TASK DIRECTIONS »
Transcribe the records below in their entirety, and leave out each image.

Saved entries »
+ + + + + + +
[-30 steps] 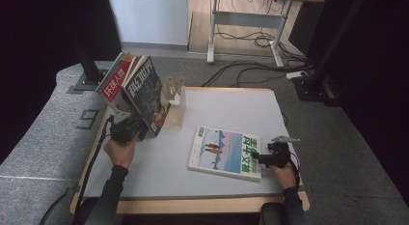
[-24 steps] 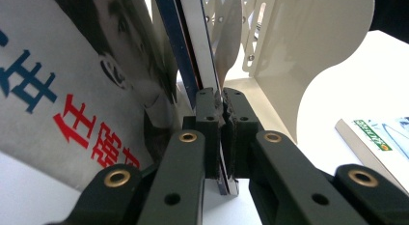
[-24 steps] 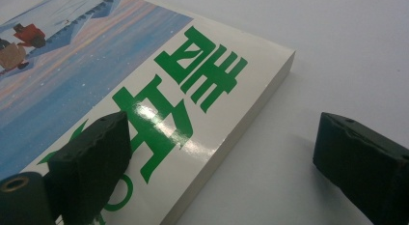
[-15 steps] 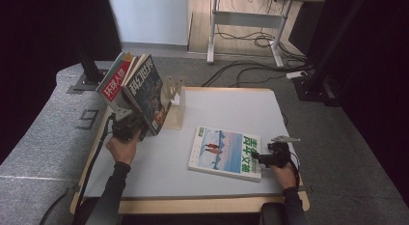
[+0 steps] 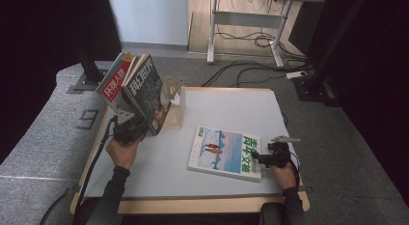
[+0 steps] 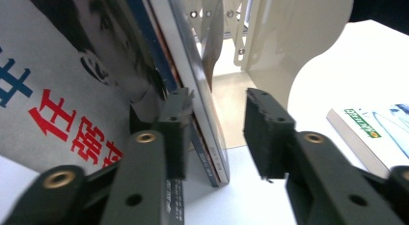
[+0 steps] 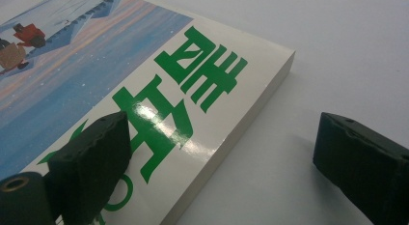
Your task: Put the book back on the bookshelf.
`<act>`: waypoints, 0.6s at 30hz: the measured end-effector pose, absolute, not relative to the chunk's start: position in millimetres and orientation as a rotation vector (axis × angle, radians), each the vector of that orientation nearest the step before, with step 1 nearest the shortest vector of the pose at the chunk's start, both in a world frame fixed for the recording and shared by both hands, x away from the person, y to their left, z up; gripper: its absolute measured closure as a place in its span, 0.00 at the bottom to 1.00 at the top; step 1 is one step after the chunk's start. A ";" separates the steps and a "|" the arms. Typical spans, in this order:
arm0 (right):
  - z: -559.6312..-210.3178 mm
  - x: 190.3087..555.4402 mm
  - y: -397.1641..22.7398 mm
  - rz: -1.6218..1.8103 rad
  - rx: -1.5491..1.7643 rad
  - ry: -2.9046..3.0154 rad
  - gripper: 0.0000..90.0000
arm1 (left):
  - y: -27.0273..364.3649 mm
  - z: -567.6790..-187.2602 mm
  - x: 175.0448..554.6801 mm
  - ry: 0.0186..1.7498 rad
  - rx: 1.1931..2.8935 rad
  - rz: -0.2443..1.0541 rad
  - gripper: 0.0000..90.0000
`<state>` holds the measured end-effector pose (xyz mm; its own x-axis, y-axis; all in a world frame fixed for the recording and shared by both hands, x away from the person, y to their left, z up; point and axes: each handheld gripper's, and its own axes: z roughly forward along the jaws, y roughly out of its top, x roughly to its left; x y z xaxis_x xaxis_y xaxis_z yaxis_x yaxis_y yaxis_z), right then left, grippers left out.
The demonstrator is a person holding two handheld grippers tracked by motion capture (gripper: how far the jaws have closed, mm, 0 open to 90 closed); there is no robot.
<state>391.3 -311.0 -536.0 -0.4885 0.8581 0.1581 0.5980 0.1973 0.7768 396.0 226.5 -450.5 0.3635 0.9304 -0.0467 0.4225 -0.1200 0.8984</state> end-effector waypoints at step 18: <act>-536.0 391.3 -310.9 1.180 1.376 2.166 0.06 | 204.6 -463.7 375.9 0.985 1.865 0.387 0.23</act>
<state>391.3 -310.9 -536.0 -0.4877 0.8586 0.1579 0.5981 0.1968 0.7769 375.9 204.6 -463.7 0.6241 0.7679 -0.1440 0.4652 -0.2172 0.8581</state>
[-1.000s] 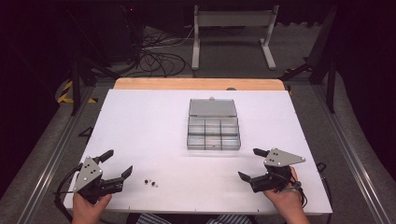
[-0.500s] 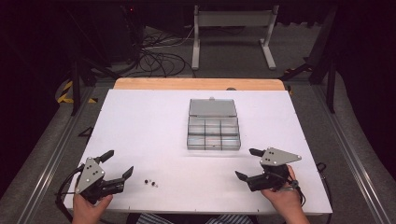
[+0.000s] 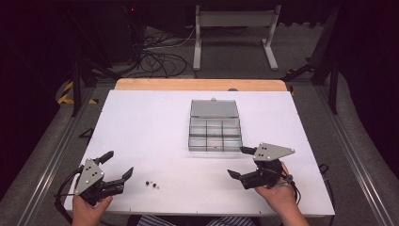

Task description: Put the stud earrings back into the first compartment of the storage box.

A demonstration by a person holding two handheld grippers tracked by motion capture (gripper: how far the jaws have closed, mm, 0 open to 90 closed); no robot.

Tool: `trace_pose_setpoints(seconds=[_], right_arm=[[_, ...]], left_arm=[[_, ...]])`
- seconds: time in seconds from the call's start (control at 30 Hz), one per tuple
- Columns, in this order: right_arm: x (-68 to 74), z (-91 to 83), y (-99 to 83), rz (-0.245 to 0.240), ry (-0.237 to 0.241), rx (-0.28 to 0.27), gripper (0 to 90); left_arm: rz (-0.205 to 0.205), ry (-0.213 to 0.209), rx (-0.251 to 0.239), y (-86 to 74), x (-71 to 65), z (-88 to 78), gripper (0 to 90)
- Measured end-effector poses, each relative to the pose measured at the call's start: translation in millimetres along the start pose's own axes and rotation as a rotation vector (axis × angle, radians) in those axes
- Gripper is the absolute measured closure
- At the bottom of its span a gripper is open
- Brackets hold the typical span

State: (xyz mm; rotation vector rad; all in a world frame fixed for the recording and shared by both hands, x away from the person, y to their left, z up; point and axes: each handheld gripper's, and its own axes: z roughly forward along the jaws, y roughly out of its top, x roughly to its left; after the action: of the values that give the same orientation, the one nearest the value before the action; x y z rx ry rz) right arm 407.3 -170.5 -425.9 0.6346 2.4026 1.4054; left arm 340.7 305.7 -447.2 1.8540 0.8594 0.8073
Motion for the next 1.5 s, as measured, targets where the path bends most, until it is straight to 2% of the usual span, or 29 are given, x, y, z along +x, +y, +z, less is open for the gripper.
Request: trace_pose_setpoints(seconds=[0.13,0.27,0.8,1.07,1.23,1.5], right_arm=[[5.7,9.7,13.7,-0.019,0.037,-0.011,11.8],[10.5,19.6,23.5,-0.038,0.061,-0.016,11.2],[37.3,65.0,54.4,-0.09,0.167,-0.004,11.2],[51.9,89.8,63.7,-0.115,0.218,0.009,11.3],[60.8,104.1,66.7,-0.115,0.252,-0.006,11.2],[72.6,127.4,67.3,-0.106,0.297,0.015,13.9]], left_arm=[[0.01,0.006,-0.002,0.2,0.5,-0.6,17.1],[0.004,0.005,-0.003,0.0,0.2,-0.3,17.1],[0.018,0.013,-0.003,0.1,1.2,-1.1,17.2],[0.018,0.011,-0.002,-0.1,1.5,-1.4,17.1],[0.014,0.011,-0.002,-0.2,1.6,-1.6,17.1],[0.011,0.009,0.0,-0.3,2.6,-1.0,17.0]])
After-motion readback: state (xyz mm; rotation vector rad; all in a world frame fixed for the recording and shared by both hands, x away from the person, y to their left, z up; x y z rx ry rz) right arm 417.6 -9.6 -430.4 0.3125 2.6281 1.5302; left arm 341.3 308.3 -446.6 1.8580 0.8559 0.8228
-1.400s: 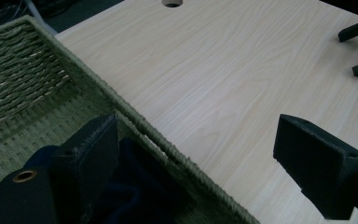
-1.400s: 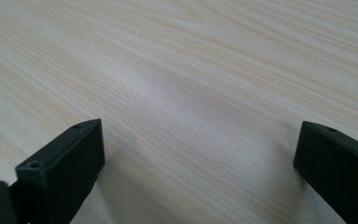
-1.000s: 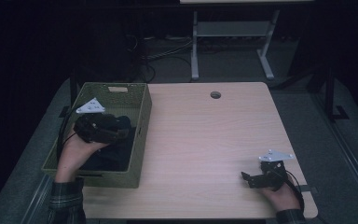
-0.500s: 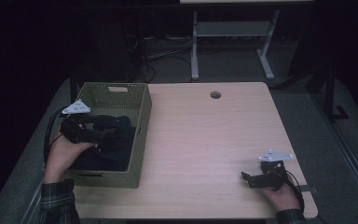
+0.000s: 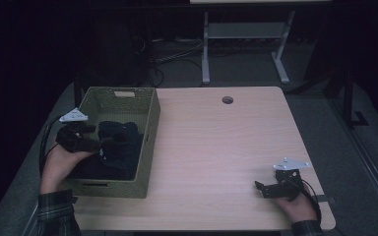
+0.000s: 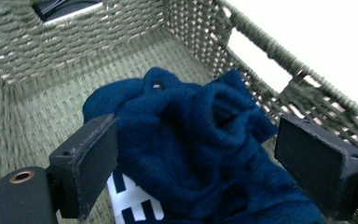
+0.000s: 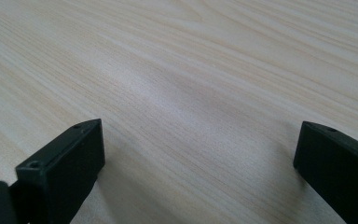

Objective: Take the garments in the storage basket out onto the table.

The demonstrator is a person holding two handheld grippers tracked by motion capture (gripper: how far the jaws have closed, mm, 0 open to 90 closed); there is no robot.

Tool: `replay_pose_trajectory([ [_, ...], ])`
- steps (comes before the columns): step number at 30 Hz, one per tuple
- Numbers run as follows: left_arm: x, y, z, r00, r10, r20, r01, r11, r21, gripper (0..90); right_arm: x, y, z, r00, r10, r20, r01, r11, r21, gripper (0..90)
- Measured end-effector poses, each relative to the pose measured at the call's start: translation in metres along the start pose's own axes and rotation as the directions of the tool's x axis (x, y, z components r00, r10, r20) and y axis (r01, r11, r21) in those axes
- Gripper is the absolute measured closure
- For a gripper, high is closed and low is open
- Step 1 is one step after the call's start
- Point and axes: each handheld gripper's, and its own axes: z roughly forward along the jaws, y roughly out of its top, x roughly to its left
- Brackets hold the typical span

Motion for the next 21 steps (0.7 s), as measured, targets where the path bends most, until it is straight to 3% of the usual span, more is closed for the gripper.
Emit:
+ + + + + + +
RESULT FOR THIS TASK »
[-30 steps] 
[-24 steps] 
[-24 steps] 
[-15 steps] 
[+0 steps] 
[+0 steps] 
[+0 steps] 
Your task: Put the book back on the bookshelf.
`<act>`: waypoints, 0.6s at 30hz: the measured end-effector pose, absolute, not relative to the chunk's start: position in millimetres and orientation as a rotation vector (axis × angle, radians), each the vector of that orientation nearest the step before, with step 1 nearest the shortest vector of the pose at the chunk's start, both in a world frame fixed for the recording and shared by both hands, x away from the person, y to their left, z up; gripper: its absolute measured closure as a place in its span, 0.00 at the bottom to 1.00 at the top; step 1 is one step after the chunk's start. A ";" separates the steps and a "|" the arms. Typical spans, in this order:
arm0 (right):
  - z: -559.6312..-210.3178 mm
  - x: 190.3087..555.4402 mm
  - y: -397.1641..22.7398 mm
  - rz: -1.6218..1.8103 rad
  - rx: -1.5491..1.7643 rad
  - ry: -2.9046..3.0154 rad
  - gripper: 0.0000..90.0000
arm1 (left):
  - y: -27.0273..364.3649 mm
  - z: -567.6790..-187.2602 mm
  - x: 175.0448..554.6801 mm
  - ry: 0.0186..1.7498 rad
  - rx: 1.1931..2.8935 rad
  - rz: -0.2443..1.0541 rad
  - gripper: 0.0000..90.0000
`<state>` holds the measured end-effector pose (xyz mm; its own x-axis, y-axis; all in a world frame fixed for the recording and shared by both hands, x away from the person, y to their left, z up; point and axes: each handheld gripper's, and its own axes: z roughly forward along the jaws, y roughly out of its top, x roughly to its left; x y z xaxis_x xaxis_y xaxis_z yaxis_x yaxis_y yaxis_z), right then left, grippers left out.
The demonstrator is a person holding two handheld grippers tracked by motion capture (gripper: how far the jaws have closed, mm, 0 open to 90 closed); there is no robot.
<state>391.3 -311.0 -536.0 -0.4885 0.8581 0.1581 0.5980 0.1973 0.7768 396.0 226.5 -450.5 0.3635 0.9304 -0.0467 0.4225 -0.1200 0.8984</state> end-effector waypoints at step 18: <act>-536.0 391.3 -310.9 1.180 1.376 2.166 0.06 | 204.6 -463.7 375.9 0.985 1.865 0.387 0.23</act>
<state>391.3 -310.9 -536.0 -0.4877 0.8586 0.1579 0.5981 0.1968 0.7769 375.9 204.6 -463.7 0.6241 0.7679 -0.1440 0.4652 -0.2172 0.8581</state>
[-1.000s] 
[-0.500s] 
[+0.000s] 

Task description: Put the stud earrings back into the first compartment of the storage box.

A demonstration by a person holding two handheld grippers tracked by motion capture (gripper: how far the jaws have closed, mm, 0 open to 90 closed); no robot.

Tool: `trace_pose_setpoints(seconds=[_], right_arm=[[_, ...]], left_arm=[[_, ...]])`
- seconds: time in seconds from the call's start (control at 30 Hz), one per tuple
- Columns, in this order: right_arm: x (-68 to 74), z (-91 to 83), y (-99 to 83), rz (-0.245 to 0.240), ry (-0.237 to 0.241), rx (-0.28 to 0.27), gripper (0 to 90); left_arm: rz (-0.205 to 0.205), ry (-0.213 to 0.209), rx (-0.251 to 0.239), y (-86 to 74), x (-71 to 65), z (-88 to 78), gripper (0 to 90)
- Measured end-effector poses, each relative to the pose measured at the call's start: translation in millimetres along the start pose's own axes and rotation as a rotation vector (axis × angle, radians) in those axes
- Gripper is the absolute measured closure
- At the bottom of its span a gripper is open
- Brackets hold the typical span

State: (xyz mm; rotation vector rad; all in a world frame fixed for the recording and shared by both hands, x away from the person, y to their left, z up; point and axes: each handheld gripper's, and its own axes: z roughly forward along the jaws, y roughly out of its top, x roughly to its left; after the action: of the values that give the same orientation, the one nearest the value before the action; x y z rx ry rz) right arm 407.3 -170.5 -425.9 0.6346 2.4026 1.4054; left arm 340.7 305.7 -447.2 1.8540 0.8594 0.8073
Motion for the next 1.5 s, as measured, targets where the path bends most, until it is straight to 2% of the usual span, or 29 are given, x, y, z along +x, +y, +z, less is open for the gripper.
Request: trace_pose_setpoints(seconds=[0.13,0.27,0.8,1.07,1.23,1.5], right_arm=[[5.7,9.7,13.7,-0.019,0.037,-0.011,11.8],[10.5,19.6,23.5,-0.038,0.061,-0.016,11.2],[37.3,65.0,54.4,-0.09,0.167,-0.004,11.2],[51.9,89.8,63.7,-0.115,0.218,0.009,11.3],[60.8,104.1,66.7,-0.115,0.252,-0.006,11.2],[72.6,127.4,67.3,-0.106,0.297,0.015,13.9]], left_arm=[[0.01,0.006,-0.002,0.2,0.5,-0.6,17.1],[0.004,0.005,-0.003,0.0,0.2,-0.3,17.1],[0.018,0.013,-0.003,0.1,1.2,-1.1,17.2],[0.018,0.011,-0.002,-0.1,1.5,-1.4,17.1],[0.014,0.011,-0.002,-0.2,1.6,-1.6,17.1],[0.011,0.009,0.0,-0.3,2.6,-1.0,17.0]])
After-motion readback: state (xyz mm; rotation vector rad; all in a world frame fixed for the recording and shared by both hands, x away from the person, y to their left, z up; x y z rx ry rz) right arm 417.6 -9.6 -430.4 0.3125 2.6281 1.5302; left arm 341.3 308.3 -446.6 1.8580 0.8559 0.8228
-1.400s: 
-1.400s: 
-1.000s: 
-0.500s: 
+0.000s: 
+0.000s: 
+0.000s: 

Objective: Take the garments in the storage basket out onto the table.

The demonstrator is a person holding two handheld grippers tracked by motion capture (gripper: how far the jaws have closed, mm, 0 open to 90 closed); there is no robot.

Tool: `replay_pose_trajectory([ [_, ...], ])`
- steps (comes before the columns): step number at 30 Hz, one per tuple
- Numbers run as follows: left_arm: x, y, z, r00, r10, r20, r01, r11, r21, gripper (0..90); right_arm: x, y, z, r00, r10, r20, r01, r11, r21, gripper (0..90)
- Measured end-effector poses, each relative to the pose measured at the call's start: translation in metres along the start pose's own axes and rotation as the directions of the tool's x axis (x, y, z components r00, r10, r20) and y axis (r01, r11, r21) in those axes
- Gripper is the absolute measured closure
- For a gripper, high is closed and low is open
- Step 1 is one step after the call's start
- Point and axes: each handheld gripper's, and its own axes: z roughly forward along the jaws, y roughly out of its top, x roughly to its left
- Brackets hold the typical span

Motion for the next 21 steps (0.7 s), as measured, targets where the path bends most, until it is straight to 3% of the usual span, more is closed for the gripper.
Emit:

The answer is now complete.